Quanti sono i rom e i sinti in Italia? I dati sono in continua evoluzione e quasi mai precisi. Ma dai rapporti annuali di Istat e Associazione 21 luglio, la cifra che emerge è di una popolazione tra i 120 e i 180 mila cittadini, quasi tutti con passaporto Ue. Di questi 26 mila vivono in baraccopoli formali (insediamenti gestiti dalle amministrazioni locali) e informali (campi abusivi), o nei centri di raccolta monoetnici. Scolarizzazione, occupazione, abitazione e salute sono i temi più trattati nei Tavoli per l’inclusione creati nelle prefetture delle grandi città. Il ministero dell’Interno da tempo lavora con i Comuni per mettere in atto un piano, finanziato dall’Europa, che abolisca una volta per tutte i campi. Ma i progetti non decollano, o vanno molto a rilento.
I RISCHI
Dati alla mano, sono 148 le baraccopoli formali distribuite in 87 comuni di 16 regioni da Nord a Sud, per un totale di circa 16.400 abitanti, mentre 9.600 è il numero di presenze stimato all’interno di insediamenti informali. Ovvero, tutti quei campi abusivi e tollerati, all’interno dei quali spesso si creano incendi e incidenti di ogni genere, proprio perché mancano la luce elettrica, l’acqua corrente e le condizioni igienico-sanitarie di base. Le baraccopoli formali, invece, si stima che siano composte da un 43 per cento di persone con la cittadinanza italiana, mentre sono 9.600 i rom originari dell’ex Jugoslavia di cui circa il 30 per cento – pari a 3 mila – è a rischio apolidia. Nelle baraccopoli informali e nei micro insediamenti vive un 86 per cento di cittadini di origine romena, il 55 per cento è composto da minori. Tutti giovanissimi che vivono la situazione abitativa con il rischio di «gravi ripercussioni sulla salute psico-fisica e sul percorso educativo e scolastico». 

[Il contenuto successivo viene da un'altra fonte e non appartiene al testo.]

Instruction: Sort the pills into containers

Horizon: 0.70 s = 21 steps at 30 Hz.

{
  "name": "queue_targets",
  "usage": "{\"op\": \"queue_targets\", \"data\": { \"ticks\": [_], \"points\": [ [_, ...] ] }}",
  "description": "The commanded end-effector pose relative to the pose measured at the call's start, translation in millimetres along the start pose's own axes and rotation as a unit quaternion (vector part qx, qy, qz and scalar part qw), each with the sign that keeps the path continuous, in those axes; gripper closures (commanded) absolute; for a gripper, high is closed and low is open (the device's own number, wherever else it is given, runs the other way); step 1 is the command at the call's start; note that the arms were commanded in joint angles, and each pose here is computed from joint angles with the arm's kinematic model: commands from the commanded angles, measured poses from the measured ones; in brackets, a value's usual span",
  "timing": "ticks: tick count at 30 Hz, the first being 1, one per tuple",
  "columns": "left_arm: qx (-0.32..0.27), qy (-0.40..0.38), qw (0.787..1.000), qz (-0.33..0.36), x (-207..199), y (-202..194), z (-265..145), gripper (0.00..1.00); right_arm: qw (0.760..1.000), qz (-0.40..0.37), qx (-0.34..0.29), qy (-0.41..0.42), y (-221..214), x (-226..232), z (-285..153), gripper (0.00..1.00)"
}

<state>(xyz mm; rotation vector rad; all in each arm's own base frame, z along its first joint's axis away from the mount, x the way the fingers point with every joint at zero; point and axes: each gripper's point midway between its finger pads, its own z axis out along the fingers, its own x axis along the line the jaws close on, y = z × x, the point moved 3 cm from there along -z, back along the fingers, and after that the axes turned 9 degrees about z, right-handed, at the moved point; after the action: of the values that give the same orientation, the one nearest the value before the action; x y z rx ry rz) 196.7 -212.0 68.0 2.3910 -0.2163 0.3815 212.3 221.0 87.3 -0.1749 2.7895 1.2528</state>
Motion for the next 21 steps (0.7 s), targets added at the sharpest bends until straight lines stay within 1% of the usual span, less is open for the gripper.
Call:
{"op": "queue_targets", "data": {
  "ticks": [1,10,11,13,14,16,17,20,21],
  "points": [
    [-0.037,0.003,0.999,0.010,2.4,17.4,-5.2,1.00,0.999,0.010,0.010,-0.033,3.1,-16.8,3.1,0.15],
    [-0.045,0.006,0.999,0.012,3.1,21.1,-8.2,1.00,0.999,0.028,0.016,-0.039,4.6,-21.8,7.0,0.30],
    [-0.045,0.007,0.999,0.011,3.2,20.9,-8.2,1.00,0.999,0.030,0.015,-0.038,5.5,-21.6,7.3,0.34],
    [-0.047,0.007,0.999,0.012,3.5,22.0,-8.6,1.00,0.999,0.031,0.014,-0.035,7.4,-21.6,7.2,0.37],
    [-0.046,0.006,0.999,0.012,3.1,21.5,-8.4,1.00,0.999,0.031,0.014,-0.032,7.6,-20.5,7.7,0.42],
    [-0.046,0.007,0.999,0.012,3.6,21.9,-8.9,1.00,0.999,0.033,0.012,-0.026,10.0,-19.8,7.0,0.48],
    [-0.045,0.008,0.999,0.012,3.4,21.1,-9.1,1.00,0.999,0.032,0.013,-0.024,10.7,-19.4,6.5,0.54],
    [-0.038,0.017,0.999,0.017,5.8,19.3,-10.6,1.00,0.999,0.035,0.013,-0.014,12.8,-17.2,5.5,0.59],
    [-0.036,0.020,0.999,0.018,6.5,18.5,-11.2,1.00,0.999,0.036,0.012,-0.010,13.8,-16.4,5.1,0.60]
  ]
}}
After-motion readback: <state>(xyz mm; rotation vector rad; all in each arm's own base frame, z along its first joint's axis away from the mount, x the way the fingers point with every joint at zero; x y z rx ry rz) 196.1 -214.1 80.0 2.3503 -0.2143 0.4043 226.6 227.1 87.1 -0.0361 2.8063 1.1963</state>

La scuola è proprio il tema sul quale ha insistito il ministro dell’Interno Matteo Salvini, parlando di interventi per migliorare le condizioni di vita di bambini e adolescenti, costretti all’accattonaggio e ai furti. Per contrastare il fenomeno ha chiarito che procederà alle espulsione degli irregolari, anche se in molti casi non sarà possibile perché molte di queste famiglie Rom e Sinti sono ormai italiane da tempo.

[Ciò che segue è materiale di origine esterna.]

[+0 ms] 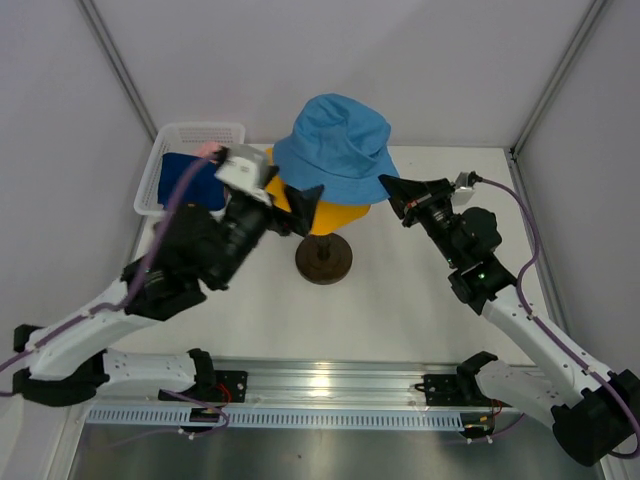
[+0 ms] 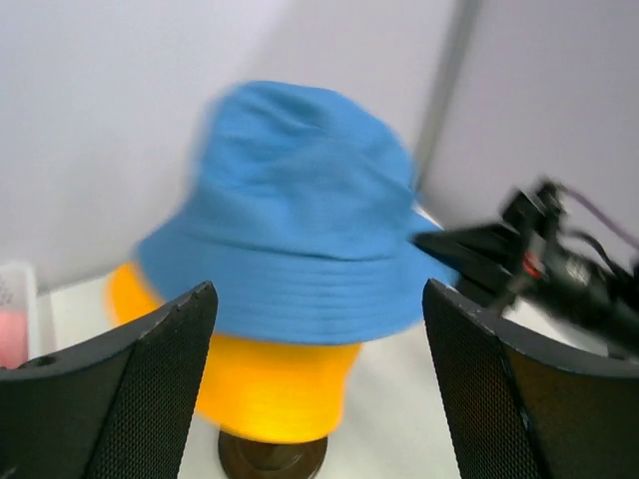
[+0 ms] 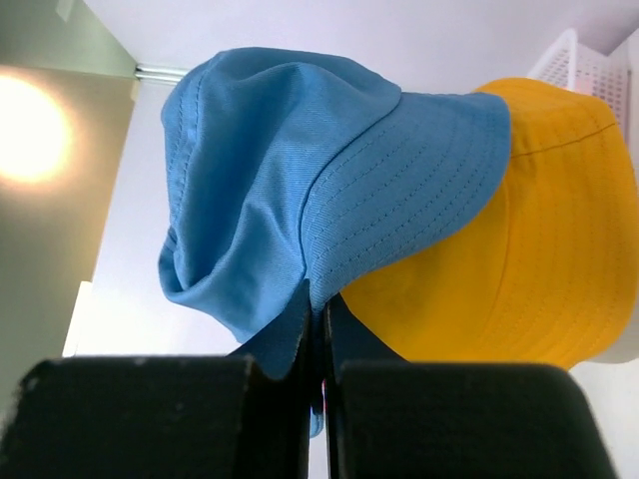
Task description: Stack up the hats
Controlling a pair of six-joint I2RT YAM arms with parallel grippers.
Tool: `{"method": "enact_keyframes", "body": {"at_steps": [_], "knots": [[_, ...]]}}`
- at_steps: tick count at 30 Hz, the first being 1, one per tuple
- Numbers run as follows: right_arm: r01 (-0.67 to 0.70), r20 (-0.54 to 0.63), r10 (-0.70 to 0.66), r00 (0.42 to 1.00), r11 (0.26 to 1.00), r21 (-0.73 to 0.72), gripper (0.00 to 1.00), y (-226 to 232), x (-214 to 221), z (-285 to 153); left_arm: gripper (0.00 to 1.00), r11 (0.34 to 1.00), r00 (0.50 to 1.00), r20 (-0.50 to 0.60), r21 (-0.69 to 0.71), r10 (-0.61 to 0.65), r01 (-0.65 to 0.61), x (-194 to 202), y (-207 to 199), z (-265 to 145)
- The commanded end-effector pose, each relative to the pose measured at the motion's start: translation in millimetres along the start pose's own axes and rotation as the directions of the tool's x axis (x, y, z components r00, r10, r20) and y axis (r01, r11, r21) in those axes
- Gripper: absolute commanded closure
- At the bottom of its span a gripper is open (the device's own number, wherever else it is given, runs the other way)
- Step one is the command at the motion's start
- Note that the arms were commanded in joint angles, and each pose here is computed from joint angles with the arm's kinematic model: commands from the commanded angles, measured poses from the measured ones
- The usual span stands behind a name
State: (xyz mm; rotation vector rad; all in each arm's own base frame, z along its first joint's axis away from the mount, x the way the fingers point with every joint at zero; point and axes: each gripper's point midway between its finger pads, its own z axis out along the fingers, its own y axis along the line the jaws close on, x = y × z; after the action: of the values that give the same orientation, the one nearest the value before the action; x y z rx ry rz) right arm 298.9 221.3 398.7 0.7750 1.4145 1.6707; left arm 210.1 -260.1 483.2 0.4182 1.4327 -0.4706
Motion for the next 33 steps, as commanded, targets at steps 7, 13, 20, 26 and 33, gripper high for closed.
{"method": "enact_keyframes", "body": {"at_steps": [7,13,20,26,33], "knots": [[0.174,-0.108,-0.174,0.979,0.985,-0.009,1.00,-6.5,14.0,-0.8,0.14,0.788,0.800,0.249,-0.173,-0.546,0.591,2.2,112.9,-35.8],[0.320,-0.239,-0.324,0.916,0.946,-0.053,1.00,-21.3,29.2,0.4,0.15,0.705,0.712,0.214,-0.121,-0.669,0.699,10.3,114.8,-17.6],[0.438,-0.258,-0.438,0.861,0.897,-0.062,1.00,-42.7,40.3,1.4,0.21,0.553,0.556,0.128,-0.063,-0.821,0.831,31.6,102.9,10.9],[0.471,-0.197,-0.471,0.860,0.881,-0.050,1.00,-46.0,30.2,-2.8,0.24,0.437,0.444,0.086,-0.091,-0.892,0.895,52.8,96.6,21.4],[0.500,-0.181,-0.498,0.848,0.865,-0.040,1.00,-47.5,26.1,-3.8,0.24,0.365,0.367,0.073,-0.042,-0.927,0.930,57.9,89.7,24.7]]}}
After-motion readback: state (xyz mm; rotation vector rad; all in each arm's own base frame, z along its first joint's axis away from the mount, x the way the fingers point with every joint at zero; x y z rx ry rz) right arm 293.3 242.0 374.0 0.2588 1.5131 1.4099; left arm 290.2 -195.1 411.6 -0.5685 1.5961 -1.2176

La Capitale detiene il primato del maggior numero di insediamenti presenti, 17 in totale di cui 6 formali e 11 cosiddetti «tollerati». Inoltre a Roma – denuncia il Rapporto – «nonostante le aspettative create a fine 2016 con la Memoria di giunta e il Progetto di inclusione Rom presentato dalla sindaca Raggi che aveva come obiettivo il graduale superamento dei campi nomadi presenti all’interno della città, nel 2017 non è stato di fatto avviato alcun processo di inclusione».

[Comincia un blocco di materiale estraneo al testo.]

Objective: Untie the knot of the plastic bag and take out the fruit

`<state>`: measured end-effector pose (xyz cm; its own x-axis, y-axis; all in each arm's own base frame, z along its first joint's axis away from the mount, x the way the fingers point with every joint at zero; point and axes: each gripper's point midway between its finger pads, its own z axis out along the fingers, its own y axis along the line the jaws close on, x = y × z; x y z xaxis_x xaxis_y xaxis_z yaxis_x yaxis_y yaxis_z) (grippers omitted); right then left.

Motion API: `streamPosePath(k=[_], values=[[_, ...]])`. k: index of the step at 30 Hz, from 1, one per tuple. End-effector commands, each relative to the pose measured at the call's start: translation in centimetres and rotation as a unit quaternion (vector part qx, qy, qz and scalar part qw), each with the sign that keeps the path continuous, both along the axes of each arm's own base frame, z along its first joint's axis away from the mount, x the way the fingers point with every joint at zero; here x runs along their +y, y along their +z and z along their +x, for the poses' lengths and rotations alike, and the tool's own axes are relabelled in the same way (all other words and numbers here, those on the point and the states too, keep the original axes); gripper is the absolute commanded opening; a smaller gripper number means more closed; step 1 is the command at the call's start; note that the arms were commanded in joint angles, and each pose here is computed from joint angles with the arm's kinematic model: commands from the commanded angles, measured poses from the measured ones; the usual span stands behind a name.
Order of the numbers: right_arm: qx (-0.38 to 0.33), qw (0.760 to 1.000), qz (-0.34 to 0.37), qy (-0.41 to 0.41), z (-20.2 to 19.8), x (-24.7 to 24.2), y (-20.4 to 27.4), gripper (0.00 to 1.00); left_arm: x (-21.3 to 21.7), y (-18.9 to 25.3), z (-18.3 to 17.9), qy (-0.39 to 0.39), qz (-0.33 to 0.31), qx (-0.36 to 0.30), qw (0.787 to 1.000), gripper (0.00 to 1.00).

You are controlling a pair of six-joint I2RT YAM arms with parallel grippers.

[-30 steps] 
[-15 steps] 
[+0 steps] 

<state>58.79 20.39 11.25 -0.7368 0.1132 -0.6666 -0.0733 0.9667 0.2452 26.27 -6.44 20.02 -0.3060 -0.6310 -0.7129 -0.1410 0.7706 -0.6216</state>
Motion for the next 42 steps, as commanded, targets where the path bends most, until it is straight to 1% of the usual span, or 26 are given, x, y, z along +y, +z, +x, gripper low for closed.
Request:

Caso a parte è quello dei cittadini apolidi. L’Italia ha aderito alla Convenzione delle Nazioni Unite sulla riduzione dei casi di apolidia: in base a questa convenzione, gli stati contraenti sono tenuti a riconoscere come cittadini coloro che nascono sul proprio territorio ma che sarebbero apolidi perché non possono acquisire la cittadinanza da nessuno dei due genitori. Nel 2013, la Comunità di Sant’Egidio aveva stimato la presenza di circa 15 mila appartenenti alla comunità Rom, provenienti dalla ex Jugoslavia, privi di documenti e per questo potenzialmente apolidi. Corrispondevano più o meno al 10 per cento dei Rom presenti sul territorio italiano comprendendo anche giovani nati in Italia, ma privi della cittadinanza italiana. In questi casi, possono essere vari i fattori che hanno ostacolato il riconoscimento della cittadinanza e lo status di apolide: dalla mancata registrazione delle nascite alla perdita dei documenti per i cittadini della ex Jugoslavia fino al mancato rilascio del passaporto da parte dei Consolati dei paesi di origine.
I PIANI
Negli ultimi anni sono stati diversi i ministri impegnati a risolvere l’emergenza abitativa e l’integrazione: da Maroni a Minniti, ma si è sempre rivelato un flop. Anche se nel triennio 2017-2019 è ripreso il Progetto nazionale per l’inclusione e l’integrazione dei bambini. Un’evoluzione del progetto già sperimentato in 13 città metropolitane italiane (Bari, Bologna, Catania, Firenze, Genova, Messina, Milano, Napoli, Palermo, Reggio Calabria, Roma, Torino e Venezia) con vari obiettivi: migliorare l’inclusione scolastica e il successo formativo dei minori, contrastare la dispersione scolastica di tali bambini e ragazzi, favorire l’accesso ai servizi locali e la partecipazione attiva delle famiglie nomadi.